Mixed precision block FMA operations $D = C + AB$, with matrices $A,B,C,D$ of fixed size, are available on Google tensor processing units, NVIDIA GPUs, and in the ARMv8-A architecture. For half precision inputs these devices can produce results of single precision quality, which can give a significant boost in accuracy when block FMAs are chained together to form a matrix product of arbitrary dimension.

Probabilistic Bounds

Worst-case rounding error bounds suffer from the problem that they are not attainable for most specific sets of data and are unlikely to be nearly attained. Stewart (1990) noted that

To be realistic, we must prune away the unlikely. What is left is necessarily a probabilistic statement.

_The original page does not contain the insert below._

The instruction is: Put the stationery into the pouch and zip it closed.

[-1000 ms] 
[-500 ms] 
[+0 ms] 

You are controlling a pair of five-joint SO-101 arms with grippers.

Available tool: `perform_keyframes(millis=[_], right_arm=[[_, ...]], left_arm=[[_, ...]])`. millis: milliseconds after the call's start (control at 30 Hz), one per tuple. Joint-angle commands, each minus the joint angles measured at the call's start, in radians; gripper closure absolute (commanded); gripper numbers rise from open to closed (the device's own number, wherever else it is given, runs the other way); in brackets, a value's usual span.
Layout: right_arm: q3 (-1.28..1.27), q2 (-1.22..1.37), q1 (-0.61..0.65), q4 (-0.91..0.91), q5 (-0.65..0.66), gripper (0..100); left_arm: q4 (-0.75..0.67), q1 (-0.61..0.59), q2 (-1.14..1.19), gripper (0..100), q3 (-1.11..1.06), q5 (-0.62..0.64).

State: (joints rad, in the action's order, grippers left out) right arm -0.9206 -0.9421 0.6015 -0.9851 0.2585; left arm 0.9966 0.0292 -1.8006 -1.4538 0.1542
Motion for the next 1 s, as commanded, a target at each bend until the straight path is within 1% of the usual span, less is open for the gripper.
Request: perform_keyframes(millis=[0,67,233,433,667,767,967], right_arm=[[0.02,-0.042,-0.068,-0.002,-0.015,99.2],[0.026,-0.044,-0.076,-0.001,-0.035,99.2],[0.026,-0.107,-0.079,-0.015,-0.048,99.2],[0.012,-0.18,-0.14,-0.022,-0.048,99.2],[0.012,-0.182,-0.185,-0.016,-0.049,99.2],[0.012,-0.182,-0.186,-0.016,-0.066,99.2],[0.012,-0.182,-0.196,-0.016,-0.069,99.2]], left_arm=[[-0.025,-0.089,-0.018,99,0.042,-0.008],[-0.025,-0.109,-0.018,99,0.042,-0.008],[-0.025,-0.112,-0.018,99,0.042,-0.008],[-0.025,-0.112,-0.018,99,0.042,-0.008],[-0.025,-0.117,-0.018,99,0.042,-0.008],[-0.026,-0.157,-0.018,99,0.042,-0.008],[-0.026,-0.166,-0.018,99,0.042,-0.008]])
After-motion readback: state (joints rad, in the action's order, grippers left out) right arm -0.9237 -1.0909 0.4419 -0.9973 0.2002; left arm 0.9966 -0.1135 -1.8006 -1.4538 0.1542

Theo Mary and I have recently developed probabilistic rounding error analysis, which makes probabilistic assumptions on the rounding errors and derives bounds that hold with a certain probability. The key feature of the bounds is that they are proportional to $\sqrt{n}u$ when a corresponding worst-case bound is proportional to $nu$. In the most general form of the analysis (Connolly, Higham, and Mary, 2021), the rounding errors are assumed to be mean independent and of mean zero, where mean independence is a weaker assumption than independence.

Putting the Pieces Together

The different features we have described can be combined to obtain significantly smaller error bounds. If we use a blocked algorithm with block size $b \ll n$ then in an inner product the standard error bound of order $nu$ reduces to a probabilistic bound of order $(\sqrt{n/b})u$, which is a significant reduction. Block FMAs and extended precision registers provide further reductions.

For example, for a linear system of order $10^7$ solved in single precision with a block size of $256$, the probabilistic error bound is of order $10^{-5}$ versus $1$ for the standard worst-case bound. If FABsum is used then the bound is further reduced.

Our conclusion is that we can successfully solve linear algebra problems of greater size and at lower precisions than the standard rounding error analysis suggests. A priori bounds will always be pessimistic, though. One should compute a posteriori residuals or backward errors (depending on the problem) in order to assess the quality of a numerical solution.

For full details of the work summarized here, see Higham (2021).